Os propongo que hagáis vuestro este amor apasionado a la Iglesia, siendo plenamente conscientes de la verdad profunda –y de las consecuencias que comporta– que se encierran en estas palabras: «No puede tener a Dios por Padre el que no tiene a la Iglesia por Madre». Porque la Iglesia, es precisamente, obra y criatura de la Trinidad, como ha recordado el concilio Vaticano II.

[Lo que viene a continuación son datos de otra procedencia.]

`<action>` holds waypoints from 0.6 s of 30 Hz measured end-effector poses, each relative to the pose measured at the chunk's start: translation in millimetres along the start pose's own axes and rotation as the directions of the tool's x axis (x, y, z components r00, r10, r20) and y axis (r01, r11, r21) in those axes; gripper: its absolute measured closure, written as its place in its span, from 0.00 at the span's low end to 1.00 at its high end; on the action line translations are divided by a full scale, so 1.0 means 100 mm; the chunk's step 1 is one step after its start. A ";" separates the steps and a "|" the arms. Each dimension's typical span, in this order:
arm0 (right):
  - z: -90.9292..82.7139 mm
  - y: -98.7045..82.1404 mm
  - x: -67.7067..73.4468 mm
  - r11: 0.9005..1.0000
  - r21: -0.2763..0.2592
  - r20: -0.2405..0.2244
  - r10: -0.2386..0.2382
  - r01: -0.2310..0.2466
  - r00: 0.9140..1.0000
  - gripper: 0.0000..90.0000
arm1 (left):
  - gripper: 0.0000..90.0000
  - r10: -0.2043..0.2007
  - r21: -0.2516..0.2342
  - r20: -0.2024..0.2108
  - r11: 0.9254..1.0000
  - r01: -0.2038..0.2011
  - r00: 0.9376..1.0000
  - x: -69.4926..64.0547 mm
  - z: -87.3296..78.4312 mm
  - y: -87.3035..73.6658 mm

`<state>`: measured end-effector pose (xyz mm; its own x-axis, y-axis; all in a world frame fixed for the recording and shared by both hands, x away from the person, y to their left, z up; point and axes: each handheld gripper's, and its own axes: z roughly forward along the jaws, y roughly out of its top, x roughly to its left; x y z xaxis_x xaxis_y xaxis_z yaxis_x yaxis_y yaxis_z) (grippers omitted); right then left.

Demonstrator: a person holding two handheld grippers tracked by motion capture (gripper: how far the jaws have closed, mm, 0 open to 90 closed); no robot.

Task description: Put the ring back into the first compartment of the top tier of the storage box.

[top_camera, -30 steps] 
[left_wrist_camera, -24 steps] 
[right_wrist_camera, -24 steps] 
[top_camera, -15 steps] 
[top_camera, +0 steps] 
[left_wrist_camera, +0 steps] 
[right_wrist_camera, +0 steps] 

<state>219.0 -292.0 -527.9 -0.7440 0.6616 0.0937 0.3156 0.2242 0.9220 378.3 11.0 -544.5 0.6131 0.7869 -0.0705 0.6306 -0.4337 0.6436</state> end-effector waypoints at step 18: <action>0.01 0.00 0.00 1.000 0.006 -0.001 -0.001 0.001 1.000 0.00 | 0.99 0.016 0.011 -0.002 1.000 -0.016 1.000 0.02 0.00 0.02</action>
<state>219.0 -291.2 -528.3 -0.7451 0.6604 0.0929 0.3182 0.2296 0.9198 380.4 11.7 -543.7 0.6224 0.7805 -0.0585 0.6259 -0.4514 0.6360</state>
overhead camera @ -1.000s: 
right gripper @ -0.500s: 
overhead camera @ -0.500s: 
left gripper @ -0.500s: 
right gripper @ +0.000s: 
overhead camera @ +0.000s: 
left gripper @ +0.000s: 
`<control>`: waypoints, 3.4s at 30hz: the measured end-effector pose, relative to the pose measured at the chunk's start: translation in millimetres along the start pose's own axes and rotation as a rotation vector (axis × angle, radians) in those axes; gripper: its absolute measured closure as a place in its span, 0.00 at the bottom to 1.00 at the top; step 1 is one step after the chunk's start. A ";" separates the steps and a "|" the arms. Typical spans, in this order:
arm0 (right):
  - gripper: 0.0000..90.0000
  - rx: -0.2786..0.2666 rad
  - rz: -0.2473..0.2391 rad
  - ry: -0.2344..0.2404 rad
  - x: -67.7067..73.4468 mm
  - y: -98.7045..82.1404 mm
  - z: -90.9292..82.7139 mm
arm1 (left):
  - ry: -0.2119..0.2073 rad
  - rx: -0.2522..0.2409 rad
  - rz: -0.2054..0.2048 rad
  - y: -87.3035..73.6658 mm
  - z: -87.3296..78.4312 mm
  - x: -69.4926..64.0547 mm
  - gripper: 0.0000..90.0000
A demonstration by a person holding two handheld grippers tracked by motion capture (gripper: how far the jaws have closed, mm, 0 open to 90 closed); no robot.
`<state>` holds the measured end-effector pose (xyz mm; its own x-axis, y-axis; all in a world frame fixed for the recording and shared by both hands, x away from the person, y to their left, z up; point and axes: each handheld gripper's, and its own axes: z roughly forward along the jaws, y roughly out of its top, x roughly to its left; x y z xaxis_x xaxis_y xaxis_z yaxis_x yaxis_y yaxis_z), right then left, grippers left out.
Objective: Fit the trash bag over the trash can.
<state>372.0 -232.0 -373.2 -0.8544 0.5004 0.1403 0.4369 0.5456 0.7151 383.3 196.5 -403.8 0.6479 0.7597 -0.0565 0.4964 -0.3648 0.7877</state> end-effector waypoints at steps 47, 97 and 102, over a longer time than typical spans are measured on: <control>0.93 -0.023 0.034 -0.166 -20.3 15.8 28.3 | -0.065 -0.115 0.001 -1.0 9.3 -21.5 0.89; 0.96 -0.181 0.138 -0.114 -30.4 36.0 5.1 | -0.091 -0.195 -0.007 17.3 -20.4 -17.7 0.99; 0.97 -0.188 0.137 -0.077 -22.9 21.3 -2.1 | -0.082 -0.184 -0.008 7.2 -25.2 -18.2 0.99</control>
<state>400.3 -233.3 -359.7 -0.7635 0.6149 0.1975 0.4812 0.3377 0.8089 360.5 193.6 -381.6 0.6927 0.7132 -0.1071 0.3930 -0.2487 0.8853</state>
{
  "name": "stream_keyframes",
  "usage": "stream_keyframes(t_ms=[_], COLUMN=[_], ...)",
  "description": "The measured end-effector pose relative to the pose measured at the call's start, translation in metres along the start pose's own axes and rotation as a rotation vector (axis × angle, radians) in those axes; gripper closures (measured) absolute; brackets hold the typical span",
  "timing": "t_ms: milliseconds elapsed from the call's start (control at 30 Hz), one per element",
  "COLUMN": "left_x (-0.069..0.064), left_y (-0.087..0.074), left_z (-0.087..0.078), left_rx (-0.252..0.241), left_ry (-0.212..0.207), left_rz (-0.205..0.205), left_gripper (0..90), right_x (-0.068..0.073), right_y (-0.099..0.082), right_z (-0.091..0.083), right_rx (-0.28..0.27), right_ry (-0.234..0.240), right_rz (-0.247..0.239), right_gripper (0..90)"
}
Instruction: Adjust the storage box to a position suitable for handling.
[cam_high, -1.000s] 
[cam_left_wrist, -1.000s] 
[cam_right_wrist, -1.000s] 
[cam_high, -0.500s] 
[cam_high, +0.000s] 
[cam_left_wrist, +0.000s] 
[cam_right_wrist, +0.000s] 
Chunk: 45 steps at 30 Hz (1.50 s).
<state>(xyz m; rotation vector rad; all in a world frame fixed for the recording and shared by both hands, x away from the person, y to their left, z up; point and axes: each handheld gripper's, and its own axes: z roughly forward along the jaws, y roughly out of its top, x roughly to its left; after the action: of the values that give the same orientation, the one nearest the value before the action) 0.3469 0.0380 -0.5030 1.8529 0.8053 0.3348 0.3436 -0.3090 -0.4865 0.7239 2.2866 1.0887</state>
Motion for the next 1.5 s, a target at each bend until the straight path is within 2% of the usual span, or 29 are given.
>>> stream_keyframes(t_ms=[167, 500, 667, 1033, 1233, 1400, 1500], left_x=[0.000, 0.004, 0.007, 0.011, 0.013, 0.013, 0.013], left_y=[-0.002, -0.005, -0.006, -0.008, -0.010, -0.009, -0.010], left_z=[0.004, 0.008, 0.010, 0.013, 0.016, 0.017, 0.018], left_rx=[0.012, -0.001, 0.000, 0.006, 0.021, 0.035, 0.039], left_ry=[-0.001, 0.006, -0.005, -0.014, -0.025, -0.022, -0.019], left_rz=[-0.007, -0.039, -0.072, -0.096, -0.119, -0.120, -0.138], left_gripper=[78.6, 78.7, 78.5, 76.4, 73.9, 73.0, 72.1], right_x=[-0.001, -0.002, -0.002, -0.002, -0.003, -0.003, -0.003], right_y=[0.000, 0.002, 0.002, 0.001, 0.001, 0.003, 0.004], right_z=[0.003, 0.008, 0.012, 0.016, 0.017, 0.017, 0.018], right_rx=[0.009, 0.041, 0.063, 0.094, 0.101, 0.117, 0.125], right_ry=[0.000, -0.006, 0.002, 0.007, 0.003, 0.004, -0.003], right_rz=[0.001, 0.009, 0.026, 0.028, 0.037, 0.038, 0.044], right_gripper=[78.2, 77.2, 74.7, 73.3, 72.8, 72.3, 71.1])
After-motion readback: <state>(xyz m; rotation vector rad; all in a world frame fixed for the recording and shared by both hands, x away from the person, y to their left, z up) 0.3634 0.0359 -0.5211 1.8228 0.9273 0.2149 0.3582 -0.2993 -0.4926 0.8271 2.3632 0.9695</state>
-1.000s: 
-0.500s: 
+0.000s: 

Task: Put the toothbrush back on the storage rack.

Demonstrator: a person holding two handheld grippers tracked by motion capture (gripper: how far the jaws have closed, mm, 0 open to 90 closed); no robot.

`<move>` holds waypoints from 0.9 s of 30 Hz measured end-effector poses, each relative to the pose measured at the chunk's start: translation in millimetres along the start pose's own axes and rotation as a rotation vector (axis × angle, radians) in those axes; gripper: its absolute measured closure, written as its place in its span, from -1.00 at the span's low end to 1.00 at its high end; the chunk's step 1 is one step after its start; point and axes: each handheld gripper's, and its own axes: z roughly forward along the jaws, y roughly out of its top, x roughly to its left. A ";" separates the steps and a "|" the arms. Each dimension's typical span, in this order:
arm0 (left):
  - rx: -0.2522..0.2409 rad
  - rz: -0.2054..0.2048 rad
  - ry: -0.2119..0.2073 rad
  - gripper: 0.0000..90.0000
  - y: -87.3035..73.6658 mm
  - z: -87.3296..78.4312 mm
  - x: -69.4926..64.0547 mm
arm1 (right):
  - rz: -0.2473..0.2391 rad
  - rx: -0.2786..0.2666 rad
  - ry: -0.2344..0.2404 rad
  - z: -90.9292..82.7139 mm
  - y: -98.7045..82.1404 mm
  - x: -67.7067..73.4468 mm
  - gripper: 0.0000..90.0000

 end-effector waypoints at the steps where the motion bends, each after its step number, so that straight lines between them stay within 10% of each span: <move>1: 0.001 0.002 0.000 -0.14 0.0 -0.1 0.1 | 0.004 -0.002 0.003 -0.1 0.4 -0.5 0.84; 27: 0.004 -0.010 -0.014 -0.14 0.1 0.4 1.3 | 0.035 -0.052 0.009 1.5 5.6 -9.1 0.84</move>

El miércoles pasado, glosando la maternidad de la Iglesia, el Papa Francisco ha hecho esta sencilla y profunda reflexión: «A veces oigo decir: ‘Yo creo en Dios pero no en la Iglesia’. La Iglesia no es sólo los sacerdotes sino todos: desde un niño recién bautizado al obispo y al Papa. Todos somos Iglesia y todos somos iguales ante Dios. Todos estamos llamados a colaborar en el nacimiento a la fe de nuevos cristianos, todos estamos llamados a ser educadores de la fe, a anunciar al evangelio». Y nos hacía esta pregunta, que hago mía en este comienzo de curso: ¿Qué hago yo para que haya otros que compartan mi fe cristiana? ¿Soy fecundo en mi fe o estoy encerrado en mí mismo? Participemos todos en la maternidad de la Iglesia, para que la luz de Cristo llegue hasta los confines del mundo».
Pido a la Santísima Virgen que derrame sobre todos vosotros: profesores y alumnos su maternal protección y os ayude a convertir todos los afanes del curso que ahora comienza en medios para servir a la Iglesia y os obtenga de su Hijo un apasionado amor a la que es su Cuerpo y su Esposa.